## EXERCISE
Leave out the pictures, and write out exactly the lines from the beginning of the material to the line holding "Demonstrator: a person", that line included, and nothing else.

## DATASET SECTION
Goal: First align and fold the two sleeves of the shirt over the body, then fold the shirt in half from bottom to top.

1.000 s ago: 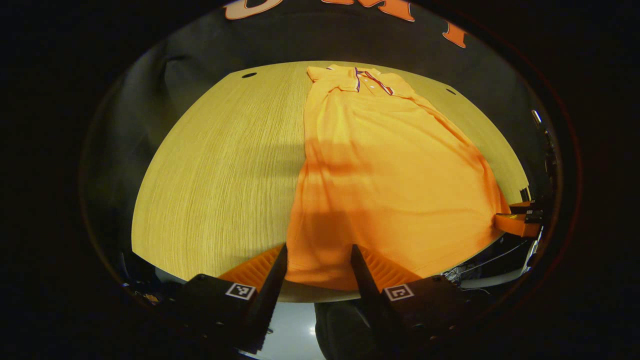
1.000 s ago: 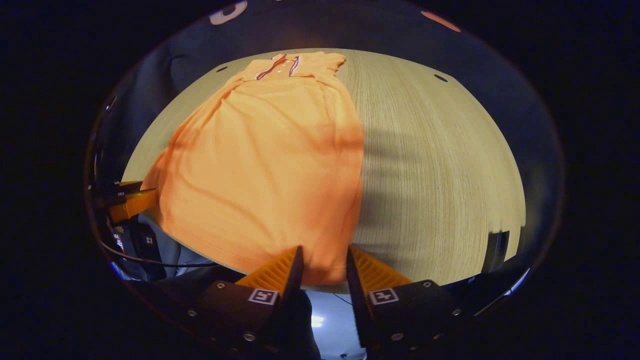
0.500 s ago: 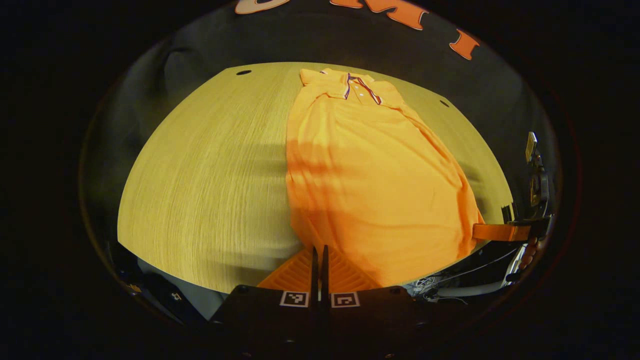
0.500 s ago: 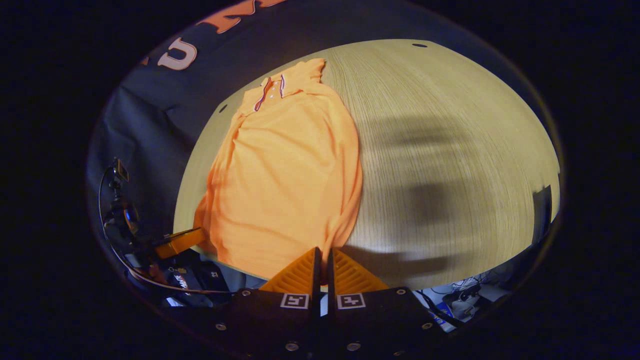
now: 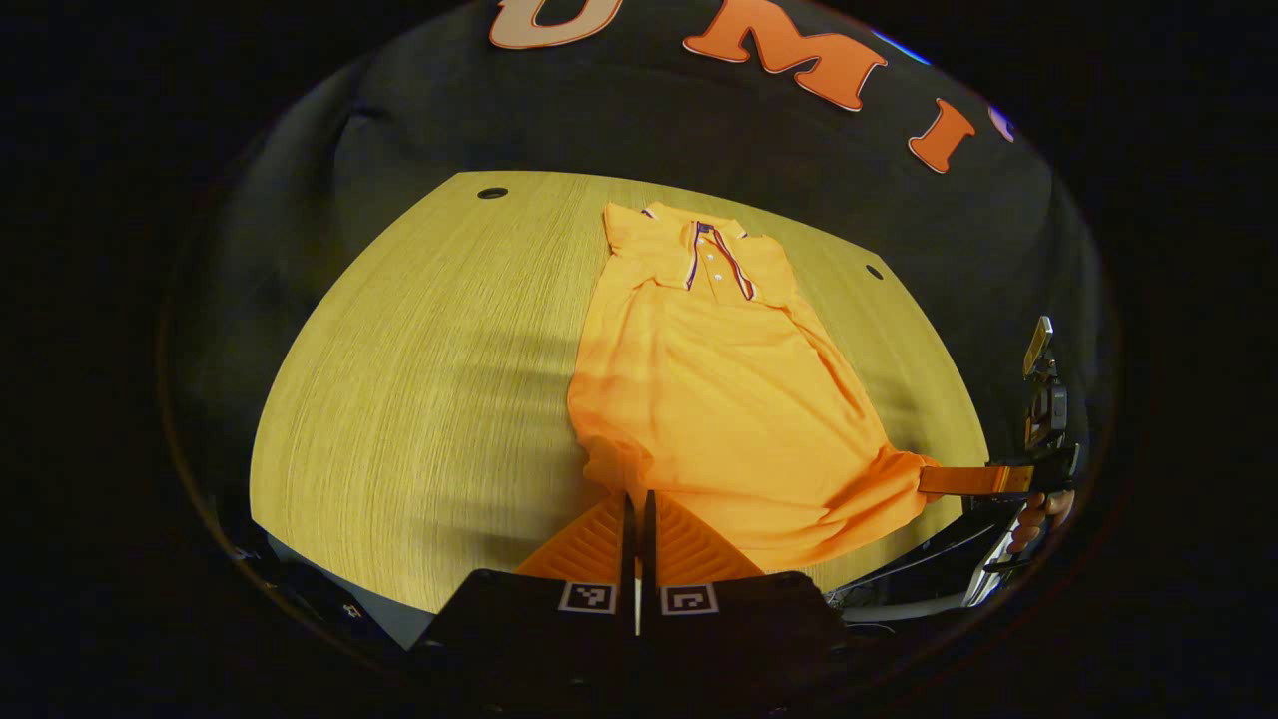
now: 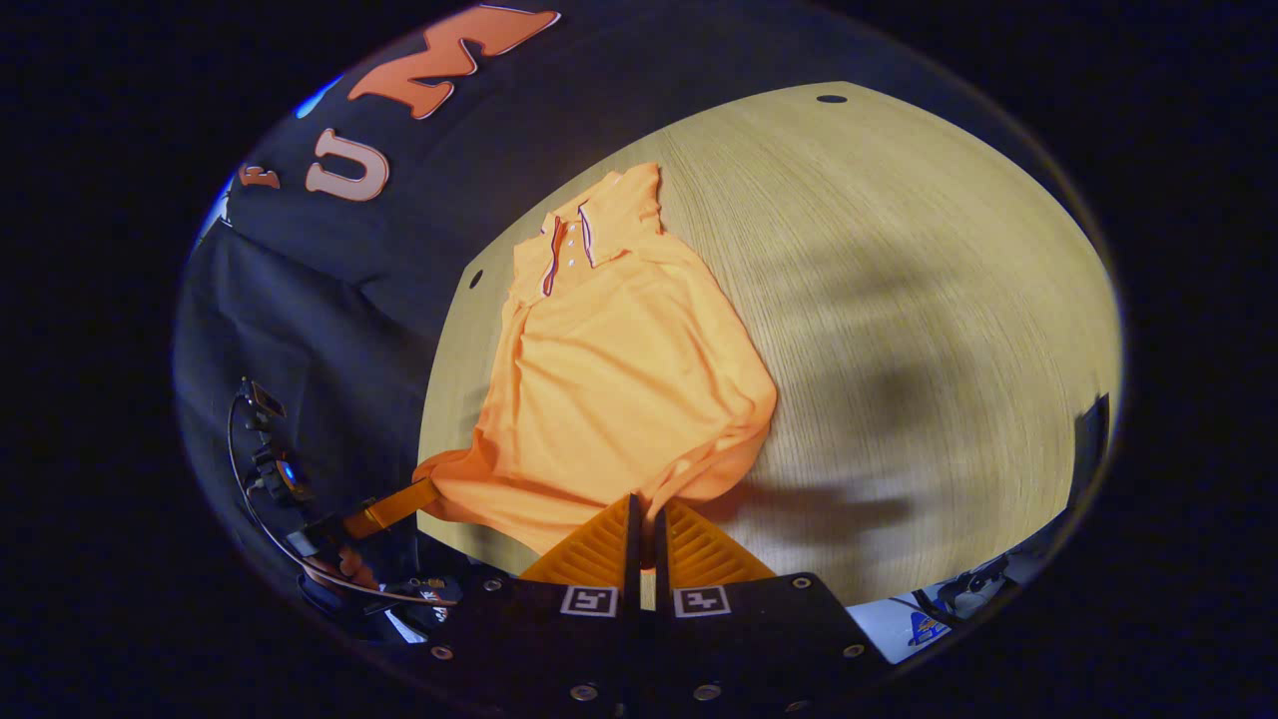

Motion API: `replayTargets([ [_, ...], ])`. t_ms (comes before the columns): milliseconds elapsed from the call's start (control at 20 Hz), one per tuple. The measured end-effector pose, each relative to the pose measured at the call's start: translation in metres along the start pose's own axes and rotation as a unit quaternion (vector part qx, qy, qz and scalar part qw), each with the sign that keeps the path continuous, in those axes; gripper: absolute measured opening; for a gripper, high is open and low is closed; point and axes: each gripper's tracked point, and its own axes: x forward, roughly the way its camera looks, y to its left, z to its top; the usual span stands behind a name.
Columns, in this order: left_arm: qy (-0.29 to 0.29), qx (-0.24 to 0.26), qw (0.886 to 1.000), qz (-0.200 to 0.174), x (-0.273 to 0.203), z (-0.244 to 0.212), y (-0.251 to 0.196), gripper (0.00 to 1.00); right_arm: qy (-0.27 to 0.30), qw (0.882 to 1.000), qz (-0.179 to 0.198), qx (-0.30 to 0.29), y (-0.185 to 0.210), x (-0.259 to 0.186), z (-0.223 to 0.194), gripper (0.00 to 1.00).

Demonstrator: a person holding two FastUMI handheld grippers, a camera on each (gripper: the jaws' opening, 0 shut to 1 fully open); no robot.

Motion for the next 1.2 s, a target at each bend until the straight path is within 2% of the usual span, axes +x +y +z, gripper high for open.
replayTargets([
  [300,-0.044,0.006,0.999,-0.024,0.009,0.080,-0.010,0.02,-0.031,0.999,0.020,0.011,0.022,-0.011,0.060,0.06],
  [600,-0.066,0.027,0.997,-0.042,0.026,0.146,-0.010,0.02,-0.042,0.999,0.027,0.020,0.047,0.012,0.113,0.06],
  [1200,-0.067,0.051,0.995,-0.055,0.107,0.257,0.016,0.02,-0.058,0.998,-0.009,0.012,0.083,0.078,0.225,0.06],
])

## SOLUTION TO THIS EXERCISE
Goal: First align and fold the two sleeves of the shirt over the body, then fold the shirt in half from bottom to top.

1.000 s ago: 
1.000 s ago: 
0.500 s ago: 
0.500 s ago: 
now: 
now: 

Motion API: `replayTargets([ [_, ...], ])`. t_ms (comes before the columns): milliseconds elapsed from the call's start (control at 20 Hz), one per tuple. The measured end-effector pose, each relative to the pose measured at the call's start: translation in metres along the start pose's own axes and rotation as a unit quaternion (vector part qx, qy, qz and scalar part qw), each with the sign that keeps the path continuous, in those axes; gripper: absolute measured opening; for a gripper, high is open and low is closed; point and axes: each gripper's tracked point, and its own axes: x forward, roughly the way its camera looks, y to its left, z to its top; the usual span stands behind a name.
Columns, in this order: left_arm: qy (-0.29 to 0.29), qx (-0.24 to 0.26), qw (0.886 to 1.000), qz (-0.200 to 0.174), x (-0.273 to 0.203), z (-0.244 to 0.212), y (-0.251 to 0.196), gripper (0.00 to 1.00); right_arm: qy (-0.27 to 0.30), qw (0.882 to 1.000), qz (-0.179 to 0.198), qx (-0.30 to 0.29), y (-0.185 to 0.210), x (-0.259 to 0.186), z (-0.223 to 0.194), gripper (0.00 to 1.00).

Demonstrator: a person holding two FastUMI handheld grippers, a camera on each (gripper: the jaws' opening, 0 shut to 1 fully open); no robot.

This exercise requires no further answer.